HomeUncategorizedamazing visit to the precious abandoned village in Alentejo

amazing visit to the precious abandoned village in Alentejo

Progress was fatal for an Alentejo jewel, now lost and abandoned. This is the village of Safira, in Montemor-o-Novo, and deserves a visit.

Uninhabited since 1930, from the village of Sapphire, in the municipality of Montemor-o-Novo, only the wreckage and traces of a once prosperous and lively place remain. Currently, Safira is more of a piece of land almost lost and forgotten in the middle of a vast Alentejo and a completely abandoned village since 1965.

This happened, historians argue, due to the need to seek better living conditions and new opportunities for the future.
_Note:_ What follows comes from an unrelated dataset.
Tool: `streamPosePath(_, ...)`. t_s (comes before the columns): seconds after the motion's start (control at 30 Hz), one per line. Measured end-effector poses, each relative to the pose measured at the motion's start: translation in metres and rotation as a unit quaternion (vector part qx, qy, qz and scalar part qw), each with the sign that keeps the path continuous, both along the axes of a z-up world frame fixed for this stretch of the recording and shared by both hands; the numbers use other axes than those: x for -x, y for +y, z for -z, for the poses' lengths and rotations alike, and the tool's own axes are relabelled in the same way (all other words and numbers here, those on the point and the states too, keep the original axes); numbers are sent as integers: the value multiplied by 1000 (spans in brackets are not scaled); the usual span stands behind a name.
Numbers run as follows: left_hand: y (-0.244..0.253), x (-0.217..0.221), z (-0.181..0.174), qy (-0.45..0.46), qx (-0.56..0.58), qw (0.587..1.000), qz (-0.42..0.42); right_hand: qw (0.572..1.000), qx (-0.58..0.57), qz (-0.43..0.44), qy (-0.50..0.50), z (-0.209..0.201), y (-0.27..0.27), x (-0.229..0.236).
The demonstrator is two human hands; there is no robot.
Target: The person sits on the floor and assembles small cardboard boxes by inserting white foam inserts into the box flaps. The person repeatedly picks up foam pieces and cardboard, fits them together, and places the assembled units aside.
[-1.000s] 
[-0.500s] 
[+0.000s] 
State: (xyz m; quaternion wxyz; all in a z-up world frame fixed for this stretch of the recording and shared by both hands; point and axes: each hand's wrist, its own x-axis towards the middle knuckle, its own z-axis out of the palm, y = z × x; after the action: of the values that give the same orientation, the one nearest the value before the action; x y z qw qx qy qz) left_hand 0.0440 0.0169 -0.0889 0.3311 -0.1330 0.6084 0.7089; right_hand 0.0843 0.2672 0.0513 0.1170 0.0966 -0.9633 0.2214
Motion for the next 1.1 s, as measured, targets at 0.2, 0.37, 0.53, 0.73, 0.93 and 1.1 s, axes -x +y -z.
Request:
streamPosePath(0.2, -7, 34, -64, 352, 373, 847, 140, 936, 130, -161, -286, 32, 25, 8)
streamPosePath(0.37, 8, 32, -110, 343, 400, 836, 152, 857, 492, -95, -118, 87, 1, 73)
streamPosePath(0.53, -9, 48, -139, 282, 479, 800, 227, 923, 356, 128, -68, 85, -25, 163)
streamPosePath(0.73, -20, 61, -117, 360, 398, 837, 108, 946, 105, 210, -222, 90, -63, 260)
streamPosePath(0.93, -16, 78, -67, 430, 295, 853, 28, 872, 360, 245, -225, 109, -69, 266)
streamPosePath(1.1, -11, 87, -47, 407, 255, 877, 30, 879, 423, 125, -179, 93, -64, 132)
After all, it is a very isolated place and, today, only rubble and ruins of some houses, church, lake and cemetery remain.

If you’d like to visit what’s left of the village of Safira, know that there is still a toponymic plaque clearly visible on the EN4. If you follow, you will pass through a paved road and, later, you will be welcomed by the wreckage that insists on rising to welcome the resistance.

Saphira’s story

The lack of infrastructure, connections to other more urban spots and lack of job opportunities are pointed out as the main reasons why this place has been banned from abandonment, leaving nothing but stones and rubble, leaving only to the imagination what what could have been before.

In 1768, Father Thomás de Vasconcelos Camello, while parish priest of the church of Nossa Senhora de Safira, referred that that parish had “57 properties, including 120 houses where 578 people live. On the top of a moor are built the church and the houses of the priest and the sexton”.

Words that can be read in a historical document, which also refers to the practice of local religious activity, the existence of a temple and its implements, agricultural and pastoral activity and even the damage registered in Safira resulting from the 1755 earthquake (“a crack in the arch of the chancel, another in the right side wall and some damage to the belfry and bell”). There are also signs of the existence of a lime factory and an arsenic mine at Herdade da Gouveia de Baixo, and another copper and iron mine at Herdade da Caeira.

fatal progress

This short story conveys the idea of ​​a simple and modest village, but one that has not resisted the evolution of time, at least as far as human experience is concerned. Since nature has completely tamed the place, the number of birds and flowers that abound there is enviable.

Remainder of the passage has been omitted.